> Records from a data collection:
-*-*-

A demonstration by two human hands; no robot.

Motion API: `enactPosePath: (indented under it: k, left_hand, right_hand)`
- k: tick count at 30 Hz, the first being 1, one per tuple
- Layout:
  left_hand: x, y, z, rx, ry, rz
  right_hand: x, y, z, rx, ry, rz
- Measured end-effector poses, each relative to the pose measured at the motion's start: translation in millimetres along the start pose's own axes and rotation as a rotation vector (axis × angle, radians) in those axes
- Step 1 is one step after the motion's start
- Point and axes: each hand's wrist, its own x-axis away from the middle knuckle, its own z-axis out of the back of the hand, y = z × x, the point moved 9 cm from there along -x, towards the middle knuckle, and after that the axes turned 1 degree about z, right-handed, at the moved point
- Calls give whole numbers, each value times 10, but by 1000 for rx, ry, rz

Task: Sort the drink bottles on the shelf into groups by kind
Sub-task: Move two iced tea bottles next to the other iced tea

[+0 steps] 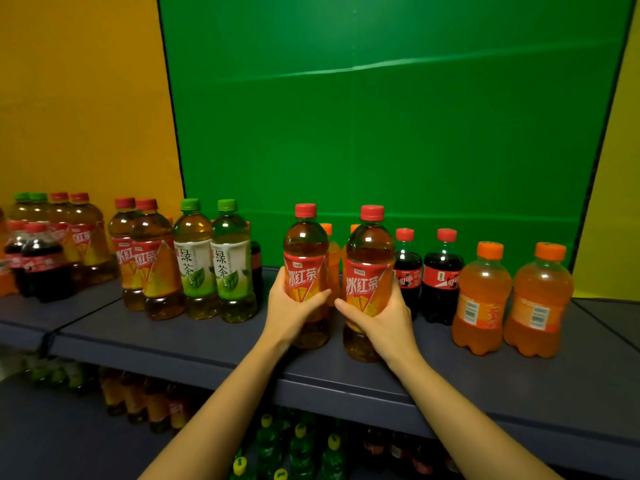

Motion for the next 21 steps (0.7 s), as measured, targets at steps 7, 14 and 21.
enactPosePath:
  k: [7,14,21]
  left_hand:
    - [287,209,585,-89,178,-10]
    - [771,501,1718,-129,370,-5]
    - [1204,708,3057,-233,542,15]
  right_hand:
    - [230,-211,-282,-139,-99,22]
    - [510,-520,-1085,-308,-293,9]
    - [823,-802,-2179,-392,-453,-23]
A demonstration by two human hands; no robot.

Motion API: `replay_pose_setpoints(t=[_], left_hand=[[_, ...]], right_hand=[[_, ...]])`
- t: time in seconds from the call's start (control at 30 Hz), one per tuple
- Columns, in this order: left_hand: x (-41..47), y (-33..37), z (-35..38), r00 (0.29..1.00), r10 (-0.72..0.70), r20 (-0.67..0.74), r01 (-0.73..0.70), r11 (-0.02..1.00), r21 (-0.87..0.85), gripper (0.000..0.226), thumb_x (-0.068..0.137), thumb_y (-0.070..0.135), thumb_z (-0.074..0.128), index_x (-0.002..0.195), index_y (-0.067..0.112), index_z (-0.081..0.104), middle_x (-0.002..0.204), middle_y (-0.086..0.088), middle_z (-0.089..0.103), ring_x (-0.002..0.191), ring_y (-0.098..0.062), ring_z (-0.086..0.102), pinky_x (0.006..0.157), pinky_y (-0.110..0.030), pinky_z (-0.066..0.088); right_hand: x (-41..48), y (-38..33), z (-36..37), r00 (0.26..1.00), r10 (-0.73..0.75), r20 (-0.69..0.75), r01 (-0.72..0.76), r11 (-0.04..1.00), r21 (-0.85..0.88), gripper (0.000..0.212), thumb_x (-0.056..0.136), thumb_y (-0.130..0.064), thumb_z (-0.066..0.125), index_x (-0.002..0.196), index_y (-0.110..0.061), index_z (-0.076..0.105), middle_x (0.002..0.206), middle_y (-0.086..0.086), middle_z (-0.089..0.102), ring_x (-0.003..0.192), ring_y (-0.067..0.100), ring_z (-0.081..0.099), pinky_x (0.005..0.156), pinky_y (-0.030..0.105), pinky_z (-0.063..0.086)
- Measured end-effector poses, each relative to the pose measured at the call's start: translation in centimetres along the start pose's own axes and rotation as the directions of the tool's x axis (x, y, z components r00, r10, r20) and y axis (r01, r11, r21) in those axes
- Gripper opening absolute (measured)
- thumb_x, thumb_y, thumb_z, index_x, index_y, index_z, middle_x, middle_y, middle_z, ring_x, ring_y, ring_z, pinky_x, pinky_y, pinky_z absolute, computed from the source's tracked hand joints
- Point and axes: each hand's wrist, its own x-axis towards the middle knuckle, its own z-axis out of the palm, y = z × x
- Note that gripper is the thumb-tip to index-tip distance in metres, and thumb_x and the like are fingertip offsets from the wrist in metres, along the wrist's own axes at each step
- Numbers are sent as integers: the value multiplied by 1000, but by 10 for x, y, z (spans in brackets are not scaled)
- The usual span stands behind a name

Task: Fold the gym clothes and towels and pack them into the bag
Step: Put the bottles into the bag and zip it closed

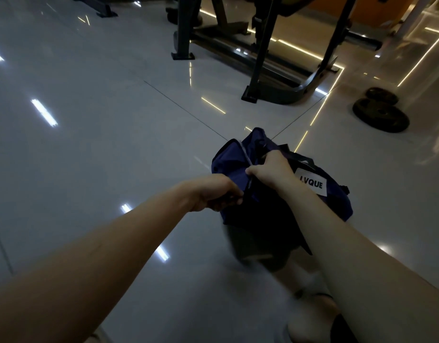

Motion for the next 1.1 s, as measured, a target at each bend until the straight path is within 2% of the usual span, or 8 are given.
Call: replay_pose_setpoints(t=[0.33,0.47,0.53,0.67,0.8,0.93,1.0,1.1], left_hand=[[4,6,2,993,64,-95,-86,962,-259,35,102,19,48,73,13,65,60,3,45,51,-9,33,50,-23,21],[5,3,-15,997,57,-44,-69,929,-364,30,105,17,43,78,13,56,60,5,36,47,-6,28,39,-16,20],[4,5,-21,998,55,3,-50,924,-380,30,105,17,43,78,13,54,60,6,33,45,-5,26,38,-15,18],[-3,9,-29,994,46,104,-10,944,-330,31,104,16,42,75,15,52,62,6,29,47,-5,21,42,-16,14],[-6,5,-32,995,30,93,-3,959,-282,32,100,14,41,69,18,48,61,6,28,49,-7,19,45,-19,11],[-6,3,-32,989,113,-92,-95,979,179,36,97,17,42,62,21,35,60,3,30,52,-13,21,48,-25,16],[-4,6,-33,955,279,-99,-189,832,521,40,103,17,40,64,16,36,63,-3,35,57,-15,29,52,-28,25],[-1,7,-31,894,444,-56,-240,580,778,36,107,19,37,74,10,46,68,-2,43,64,-18,39,64,-33,25]], right_hand=[[-9,5,-22,976,66,208,-112,970,215,17,88,-17,73,95,-1,72,72,7,60,60,16,56,53,26,43],[-18,10,-20,934,-43,356,18,997,72,22,81,-17,81,98,-14,67,86,5,65,70,15,61,58,27,50],[-23,8,-5,956,-94,276,130,985,-116,37,73,-33,86,97,-19,61,92,3,65,81,19,64,70,35,53],[-32,0,23,973,-228,-13,199,875,-442,49,75,-63,74,92,-23,51,94,-3,52,81,19,55,67,34,40],[-35,-1,37,956,-284,-75,217,856,-469,37,87,-53,70,87,-21,51,93,-3,49,82,18,52,70,33,39],[-37,2,46,950,-308,-49,264,878,-399,27,90,-42,70,87,-19,57,93,-3,53,87,20,57,74,33,42],[-36,4,48,951,-309,-24,273,870,-411,26,90,-42,70,87,-19,57,92,-4,53,85,19,55,74,32,41],[-32,6,41,958,-286,-27,253,884,-394,29,88,-42,72,81,-20,54,88,-4,53,82,19,54,72,32,39]])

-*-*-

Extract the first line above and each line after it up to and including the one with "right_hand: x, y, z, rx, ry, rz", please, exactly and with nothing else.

> ANSWER:
A demonstration by two human hands; no robot.

Motion API: `enactPosePath: (indented under it: k, left_hand, right_hand)`
- k: tick count at 30 Hz, the first being 1, one per tuple
- Layout:
  left_hand: x, y, z, rx, ry, rz
  right_hand: x, y, z, rx, ry, rz

This exercise has been worked through to completion.